_ASSIGNMENT_.
Using the listing below, report how many lines hold the word "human", and nothing else.
---
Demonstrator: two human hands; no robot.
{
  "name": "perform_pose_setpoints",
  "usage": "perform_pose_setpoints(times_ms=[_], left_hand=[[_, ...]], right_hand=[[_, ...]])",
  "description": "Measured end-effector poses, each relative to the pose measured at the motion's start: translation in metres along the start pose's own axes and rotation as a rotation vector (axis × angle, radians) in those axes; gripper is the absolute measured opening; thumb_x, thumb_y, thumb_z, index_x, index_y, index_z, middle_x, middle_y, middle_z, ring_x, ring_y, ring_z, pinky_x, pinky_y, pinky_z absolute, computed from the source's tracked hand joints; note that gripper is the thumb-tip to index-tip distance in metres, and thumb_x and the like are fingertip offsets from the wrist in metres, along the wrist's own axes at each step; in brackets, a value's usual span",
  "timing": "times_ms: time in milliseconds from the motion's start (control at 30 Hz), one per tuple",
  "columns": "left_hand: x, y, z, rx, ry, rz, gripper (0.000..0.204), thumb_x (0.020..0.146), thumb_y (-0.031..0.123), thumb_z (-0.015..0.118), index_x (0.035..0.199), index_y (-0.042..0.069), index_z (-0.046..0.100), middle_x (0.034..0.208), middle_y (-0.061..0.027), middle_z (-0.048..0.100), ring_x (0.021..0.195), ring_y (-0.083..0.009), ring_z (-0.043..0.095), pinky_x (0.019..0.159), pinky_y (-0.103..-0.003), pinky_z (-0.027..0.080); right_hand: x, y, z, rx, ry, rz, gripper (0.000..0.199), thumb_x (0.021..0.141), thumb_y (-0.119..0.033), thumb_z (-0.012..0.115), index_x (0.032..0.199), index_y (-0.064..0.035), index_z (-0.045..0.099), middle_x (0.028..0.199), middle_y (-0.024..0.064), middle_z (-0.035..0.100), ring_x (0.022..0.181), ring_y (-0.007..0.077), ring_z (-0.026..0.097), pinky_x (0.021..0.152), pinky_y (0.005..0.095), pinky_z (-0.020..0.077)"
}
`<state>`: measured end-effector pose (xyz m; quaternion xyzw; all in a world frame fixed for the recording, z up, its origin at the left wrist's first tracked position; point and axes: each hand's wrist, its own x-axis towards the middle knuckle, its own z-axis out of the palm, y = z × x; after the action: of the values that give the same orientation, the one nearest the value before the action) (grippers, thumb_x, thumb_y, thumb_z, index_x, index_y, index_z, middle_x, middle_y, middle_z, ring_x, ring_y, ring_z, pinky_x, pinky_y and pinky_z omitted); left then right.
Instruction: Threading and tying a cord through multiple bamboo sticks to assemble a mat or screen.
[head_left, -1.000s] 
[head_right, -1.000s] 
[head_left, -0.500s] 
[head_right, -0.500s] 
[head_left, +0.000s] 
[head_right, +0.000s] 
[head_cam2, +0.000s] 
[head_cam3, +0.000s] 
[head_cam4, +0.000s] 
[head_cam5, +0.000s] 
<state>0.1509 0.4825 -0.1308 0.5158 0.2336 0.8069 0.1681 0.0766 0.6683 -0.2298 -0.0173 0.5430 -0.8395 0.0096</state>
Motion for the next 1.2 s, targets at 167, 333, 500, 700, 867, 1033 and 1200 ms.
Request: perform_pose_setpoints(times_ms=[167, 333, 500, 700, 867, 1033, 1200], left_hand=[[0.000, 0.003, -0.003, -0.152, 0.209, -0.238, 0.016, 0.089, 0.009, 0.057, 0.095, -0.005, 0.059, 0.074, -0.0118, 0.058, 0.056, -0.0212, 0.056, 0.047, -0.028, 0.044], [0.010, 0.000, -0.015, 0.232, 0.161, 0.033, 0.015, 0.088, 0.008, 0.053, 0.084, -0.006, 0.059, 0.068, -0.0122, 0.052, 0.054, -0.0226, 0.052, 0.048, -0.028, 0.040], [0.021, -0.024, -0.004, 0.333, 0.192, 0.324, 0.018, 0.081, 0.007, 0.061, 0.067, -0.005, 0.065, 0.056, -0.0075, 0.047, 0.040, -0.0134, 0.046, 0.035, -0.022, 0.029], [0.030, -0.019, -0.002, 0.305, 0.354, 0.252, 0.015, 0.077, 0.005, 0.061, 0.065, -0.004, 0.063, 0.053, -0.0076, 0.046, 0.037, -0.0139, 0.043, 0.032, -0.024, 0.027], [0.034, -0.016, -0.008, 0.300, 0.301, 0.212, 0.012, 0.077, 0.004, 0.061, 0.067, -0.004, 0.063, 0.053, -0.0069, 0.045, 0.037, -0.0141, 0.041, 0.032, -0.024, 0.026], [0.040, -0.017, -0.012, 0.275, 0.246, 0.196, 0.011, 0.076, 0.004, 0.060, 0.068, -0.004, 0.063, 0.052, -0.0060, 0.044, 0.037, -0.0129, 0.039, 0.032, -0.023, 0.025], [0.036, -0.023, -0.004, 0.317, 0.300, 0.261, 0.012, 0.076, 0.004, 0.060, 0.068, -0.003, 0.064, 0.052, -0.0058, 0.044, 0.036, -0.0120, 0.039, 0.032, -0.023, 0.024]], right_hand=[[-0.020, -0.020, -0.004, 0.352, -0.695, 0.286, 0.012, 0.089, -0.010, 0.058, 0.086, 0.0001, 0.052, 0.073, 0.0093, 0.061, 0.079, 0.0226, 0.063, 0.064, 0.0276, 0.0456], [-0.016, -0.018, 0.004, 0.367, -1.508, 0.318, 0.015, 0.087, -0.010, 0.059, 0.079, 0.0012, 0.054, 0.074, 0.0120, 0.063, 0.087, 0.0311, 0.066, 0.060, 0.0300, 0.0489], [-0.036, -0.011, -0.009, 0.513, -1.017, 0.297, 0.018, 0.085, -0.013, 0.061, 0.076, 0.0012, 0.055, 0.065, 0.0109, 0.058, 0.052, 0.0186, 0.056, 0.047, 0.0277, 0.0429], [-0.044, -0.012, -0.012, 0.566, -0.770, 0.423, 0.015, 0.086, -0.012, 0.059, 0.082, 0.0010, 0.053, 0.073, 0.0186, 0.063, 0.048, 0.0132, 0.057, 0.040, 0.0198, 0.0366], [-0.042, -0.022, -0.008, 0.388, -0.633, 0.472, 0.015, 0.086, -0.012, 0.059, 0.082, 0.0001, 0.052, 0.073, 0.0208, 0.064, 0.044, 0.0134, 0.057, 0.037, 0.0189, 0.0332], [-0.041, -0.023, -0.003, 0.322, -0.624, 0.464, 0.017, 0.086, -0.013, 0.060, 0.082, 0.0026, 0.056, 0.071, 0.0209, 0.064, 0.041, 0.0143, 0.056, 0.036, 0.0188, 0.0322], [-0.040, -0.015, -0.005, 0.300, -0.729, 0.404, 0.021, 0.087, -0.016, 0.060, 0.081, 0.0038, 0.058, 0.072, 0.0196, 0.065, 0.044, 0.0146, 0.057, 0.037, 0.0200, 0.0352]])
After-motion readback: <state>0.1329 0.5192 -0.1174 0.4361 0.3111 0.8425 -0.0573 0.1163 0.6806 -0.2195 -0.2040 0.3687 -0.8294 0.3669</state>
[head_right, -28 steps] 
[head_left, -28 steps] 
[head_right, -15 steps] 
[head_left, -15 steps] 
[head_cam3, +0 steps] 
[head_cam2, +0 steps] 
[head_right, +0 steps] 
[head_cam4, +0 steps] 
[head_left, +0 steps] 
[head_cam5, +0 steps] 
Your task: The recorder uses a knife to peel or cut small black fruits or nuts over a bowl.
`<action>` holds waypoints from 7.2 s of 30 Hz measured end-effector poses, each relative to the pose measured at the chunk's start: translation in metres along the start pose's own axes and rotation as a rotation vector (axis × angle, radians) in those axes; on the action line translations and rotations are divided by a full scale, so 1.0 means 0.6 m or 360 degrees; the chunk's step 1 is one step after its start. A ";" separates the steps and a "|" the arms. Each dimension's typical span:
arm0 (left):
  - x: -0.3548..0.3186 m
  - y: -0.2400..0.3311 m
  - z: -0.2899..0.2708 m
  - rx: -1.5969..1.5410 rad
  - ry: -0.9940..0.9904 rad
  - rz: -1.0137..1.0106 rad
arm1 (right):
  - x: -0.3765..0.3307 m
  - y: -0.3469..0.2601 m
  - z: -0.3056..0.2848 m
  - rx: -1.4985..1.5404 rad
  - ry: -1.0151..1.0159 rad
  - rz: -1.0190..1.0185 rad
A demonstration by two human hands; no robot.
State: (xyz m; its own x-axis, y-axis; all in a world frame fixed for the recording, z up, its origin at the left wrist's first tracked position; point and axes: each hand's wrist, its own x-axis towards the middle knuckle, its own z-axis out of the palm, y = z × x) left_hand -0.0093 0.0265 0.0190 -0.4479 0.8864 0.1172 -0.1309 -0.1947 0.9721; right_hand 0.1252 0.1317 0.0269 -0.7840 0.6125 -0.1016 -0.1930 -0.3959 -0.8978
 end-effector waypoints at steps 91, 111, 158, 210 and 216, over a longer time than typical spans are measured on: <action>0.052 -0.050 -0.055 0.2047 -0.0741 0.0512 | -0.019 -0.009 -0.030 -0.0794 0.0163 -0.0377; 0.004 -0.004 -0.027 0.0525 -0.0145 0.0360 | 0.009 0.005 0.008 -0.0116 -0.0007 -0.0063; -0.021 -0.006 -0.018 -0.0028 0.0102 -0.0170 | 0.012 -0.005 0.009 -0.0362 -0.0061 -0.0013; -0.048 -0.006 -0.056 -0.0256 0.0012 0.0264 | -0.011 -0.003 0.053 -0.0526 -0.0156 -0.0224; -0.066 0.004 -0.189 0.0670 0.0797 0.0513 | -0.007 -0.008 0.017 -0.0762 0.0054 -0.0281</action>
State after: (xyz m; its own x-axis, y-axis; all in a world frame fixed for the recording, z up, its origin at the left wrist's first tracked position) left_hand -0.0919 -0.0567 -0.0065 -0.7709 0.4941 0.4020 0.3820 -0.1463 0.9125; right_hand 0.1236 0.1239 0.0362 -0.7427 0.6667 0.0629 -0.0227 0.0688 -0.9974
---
_EXERCISE RESULT_.
2